On April 3, candidate for Florida governor, James Fishback, told a Black man he should be lynched after bringing up alleged relations with a minor.
In the video, political YouTuber Tajytv confronted Fishback over past allegations involving a former relationship with a 17-year-old, Fishback denied any wrongdoing as no criminal charges were filed.
When things became more heated, Fishback shockingly called for the streamer to be lynched. Fishback tried to fallback by saying he would lynch every Epstein criminal in America, but the damage was already done.
Some people online are saying that Fishback’s choice of words are harmless, but this idea overlooks the historical meaning the term lynching carries for Black Americans.
Lynching was a widespread method of racial terror used primarily by white mobs against Black Americans from the late 1800s through the mid-1900s. These killings were not simply acts of violence; they were public events designed to instill fear, enforce racial hierarchy, and humiliate entire Black communities.

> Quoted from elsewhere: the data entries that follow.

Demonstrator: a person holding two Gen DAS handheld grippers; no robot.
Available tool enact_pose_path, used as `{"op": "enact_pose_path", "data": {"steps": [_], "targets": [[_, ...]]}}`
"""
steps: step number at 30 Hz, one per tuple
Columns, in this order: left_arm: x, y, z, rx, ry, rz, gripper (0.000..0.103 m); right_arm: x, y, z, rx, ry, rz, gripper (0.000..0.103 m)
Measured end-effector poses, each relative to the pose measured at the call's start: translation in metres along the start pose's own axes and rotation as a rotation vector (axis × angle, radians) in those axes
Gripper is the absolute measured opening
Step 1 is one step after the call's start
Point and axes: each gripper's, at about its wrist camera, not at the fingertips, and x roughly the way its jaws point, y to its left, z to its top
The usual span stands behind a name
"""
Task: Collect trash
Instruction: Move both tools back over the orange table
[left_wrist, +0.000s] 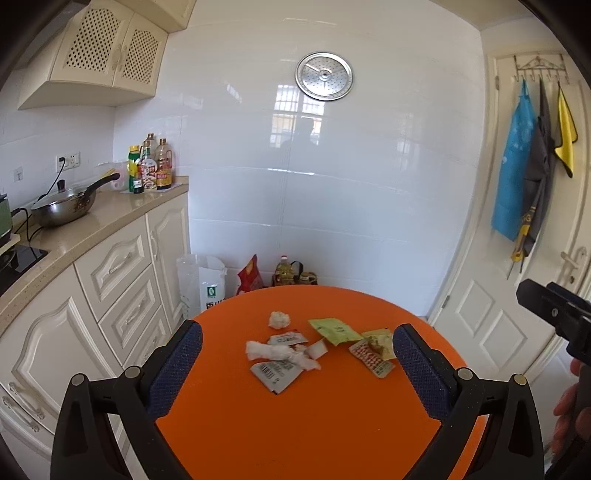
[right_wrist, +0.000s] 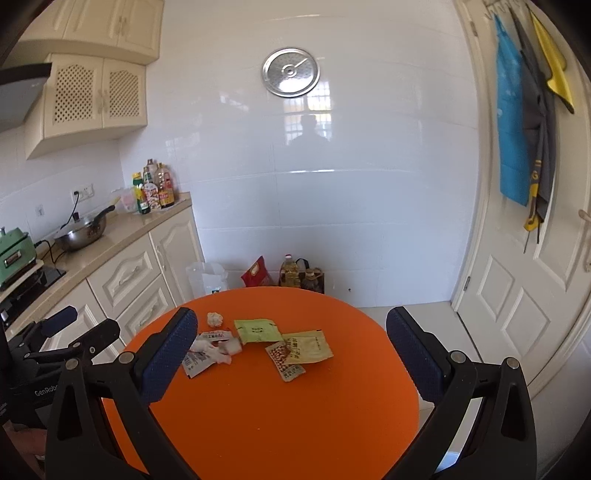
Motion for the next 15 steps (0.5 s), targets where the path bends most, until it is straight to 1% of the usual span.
{"op": "enact_pose_path", "data": {"steps": [6,7,11,14,15], "targets": [[0.011,0.01,-0.003,-0.023,0.044,0.015,0.102,0.02,0.013,-0.006,-0.025,0.051,0.026,0.103],[0.021,0.01,0.006,-0.022,0.05,0.014,0.102,0.023,0.014,-0.006,-0.03,0.056,0.029,0.103],[0.047,0.012,0.016,-0.024,0.088,0.018,0.102,0.045,0.017,-0.008,-0.046,0.099,0.031,0.103],[0.075,0.011,0.021,-0.027,0.123,0.016,0.102,0.069,0.013,-0.013,-0.037,0.148,0.025,0.103],[0.09,0.021,0.025,-0.025,0.135,0.011,0.102,0.081,0.01,-0.016,-0.033,0.173,0.017,0.103]]}}
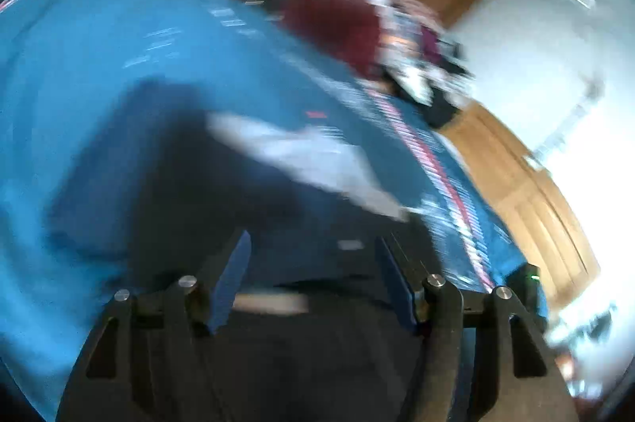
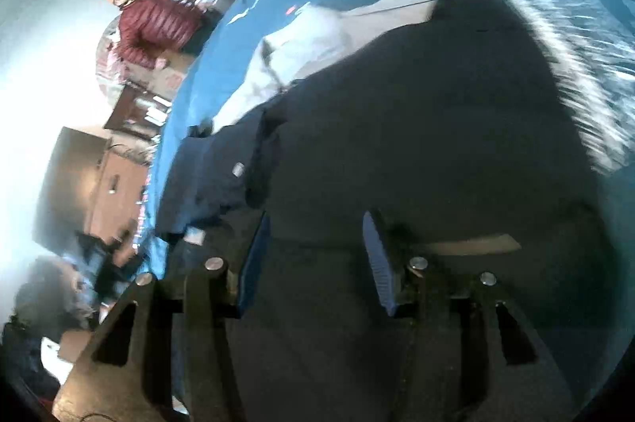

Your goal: Fold large clothes

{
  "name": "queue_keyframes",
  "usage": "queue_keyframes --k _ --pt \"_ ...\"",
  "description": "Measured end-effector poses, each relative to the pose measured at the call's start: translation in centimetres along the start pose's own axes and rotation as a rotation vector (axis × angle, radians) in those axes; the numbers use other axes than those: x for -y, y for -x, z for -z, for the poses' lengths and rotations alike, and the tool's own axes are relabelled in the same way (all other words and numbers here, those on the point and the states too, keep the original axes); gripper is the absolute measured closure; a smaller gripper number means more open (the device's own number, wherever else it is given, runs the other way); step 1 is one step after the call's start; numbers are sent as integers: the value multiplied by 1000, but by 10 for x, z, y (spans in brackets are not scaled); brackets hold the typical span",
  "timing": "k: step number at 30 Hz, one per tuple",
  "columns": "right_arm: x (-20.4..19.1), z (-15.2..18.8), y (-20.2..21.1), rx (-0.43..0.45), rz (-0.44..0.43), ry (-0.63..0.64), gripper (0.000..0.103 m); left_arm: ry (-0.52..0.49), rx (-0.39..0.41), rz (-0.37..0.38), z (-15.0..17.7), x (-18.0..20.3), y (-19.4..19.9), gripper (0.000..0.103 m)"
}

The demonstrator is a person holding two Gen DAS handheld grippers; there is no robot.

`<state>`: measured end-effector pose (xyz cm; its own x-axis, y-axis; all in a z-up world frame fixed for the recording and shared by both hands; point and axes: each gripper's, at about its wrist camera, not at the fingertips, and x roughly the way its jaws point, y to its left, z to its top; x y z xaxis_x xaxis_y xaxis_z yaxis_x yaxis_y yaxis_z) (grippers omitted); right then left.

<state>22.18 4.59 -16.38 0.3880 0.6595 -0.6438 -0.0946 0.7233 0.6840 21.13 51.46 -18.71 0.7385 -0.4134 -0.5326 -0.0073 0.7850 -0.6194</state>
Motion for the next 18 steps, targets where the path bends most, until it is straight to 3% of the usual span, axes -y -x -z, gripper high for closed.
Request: queue_keyframes --k 3,6,8,12,15,18 --pt "-15 -20 -42 -83 -114 -19 55 125 47 -74 8 -54 15 37" --pt "-32 -33 -85 -151 -106 17 55 180 70 -58 18 -83 14 38" --pt "-39 -38 -115 -193 -79 24 55 174 90 -55 24 -86 9 38" --pt "-53 -42 -138 -196 -92 45 55 150 114 -49 29 -83 6 37" --pt "-60 -45 -138 -184 -83 62 100 144 127 -36 31 -81 14 37" --pt "-62 -51 -102 -105 -124 74 101 137 138 -34 34 -83 21 37"
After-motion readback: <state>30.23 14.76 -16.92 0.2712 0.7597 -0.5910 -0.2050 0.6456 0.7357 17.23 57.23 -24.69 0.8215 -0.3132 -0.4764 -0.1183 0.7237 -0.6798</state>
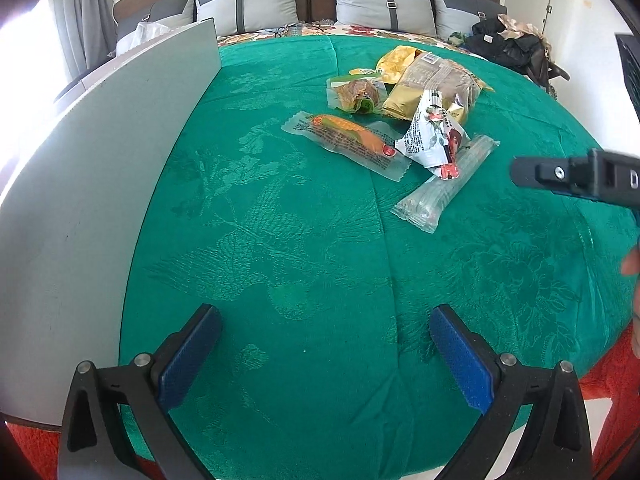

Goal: Organize snacks

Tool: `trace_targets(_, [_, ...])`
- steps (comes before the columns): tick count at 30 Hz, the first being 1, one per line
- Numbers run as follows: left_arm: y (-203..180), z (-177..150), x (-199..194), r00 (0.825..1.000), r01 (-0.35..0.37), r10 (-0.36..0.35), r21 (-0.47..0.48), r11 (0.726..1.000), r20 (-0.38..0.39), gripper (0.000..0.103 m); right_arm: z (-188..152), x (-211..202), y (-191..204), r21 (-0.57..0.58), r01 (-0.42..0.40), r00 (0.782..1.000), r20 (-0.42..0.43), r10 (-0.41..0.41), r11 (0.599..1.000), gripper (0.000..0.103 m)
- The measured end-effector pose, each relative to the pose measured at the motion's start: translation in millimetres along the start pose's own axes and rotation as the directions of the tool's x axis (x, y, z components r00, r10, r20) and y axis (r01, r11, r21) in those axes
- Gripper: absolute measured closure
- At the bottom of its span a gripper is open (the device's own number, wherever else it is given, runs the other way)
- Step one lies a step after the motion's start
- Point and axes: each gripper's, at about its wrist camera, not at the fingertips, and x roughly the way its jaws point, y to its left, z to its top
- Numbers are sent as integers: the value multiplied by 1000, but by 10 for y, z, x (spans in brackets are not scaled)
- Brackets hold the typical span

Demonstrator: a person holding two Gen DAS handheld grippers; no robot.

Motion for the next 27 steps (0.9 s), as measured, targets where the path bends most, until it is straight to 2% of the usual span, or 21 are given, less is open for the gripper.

Victims were often tortured before death, with documented cases involving burning, mutilation, or prolonged public display. One of the most infamous lynchings in American history occurred in 1918 with the murder of Mary Turner.
Mary was just 21 years old and eight months pregnant when she was lynched for protesting the lynching of her husband the day before. In retaliation, a white mob abducted her, hung her upside down from a tree, covered her body in gasoline, and set her on fire. While she was still alive, members of the mob cut her unborn child from her abdomen, and stomped her infant to death. The mob then shot Mary hundreds of times, ending her life in an act of extreme racial terror.
Mary is only one of the hundreds of lynchings that occurred in the United States, and minimizing what that word meant and what it continues to mean for Black Americans is insensitive.
So far Fishback has not made a statement regarding this incident, but if someone like Fishback is seeking governmental leadership and cannot recognize the weight of a word like lynching, voters have to decide whether it was simply poor judgment, or a lack of understanding American history.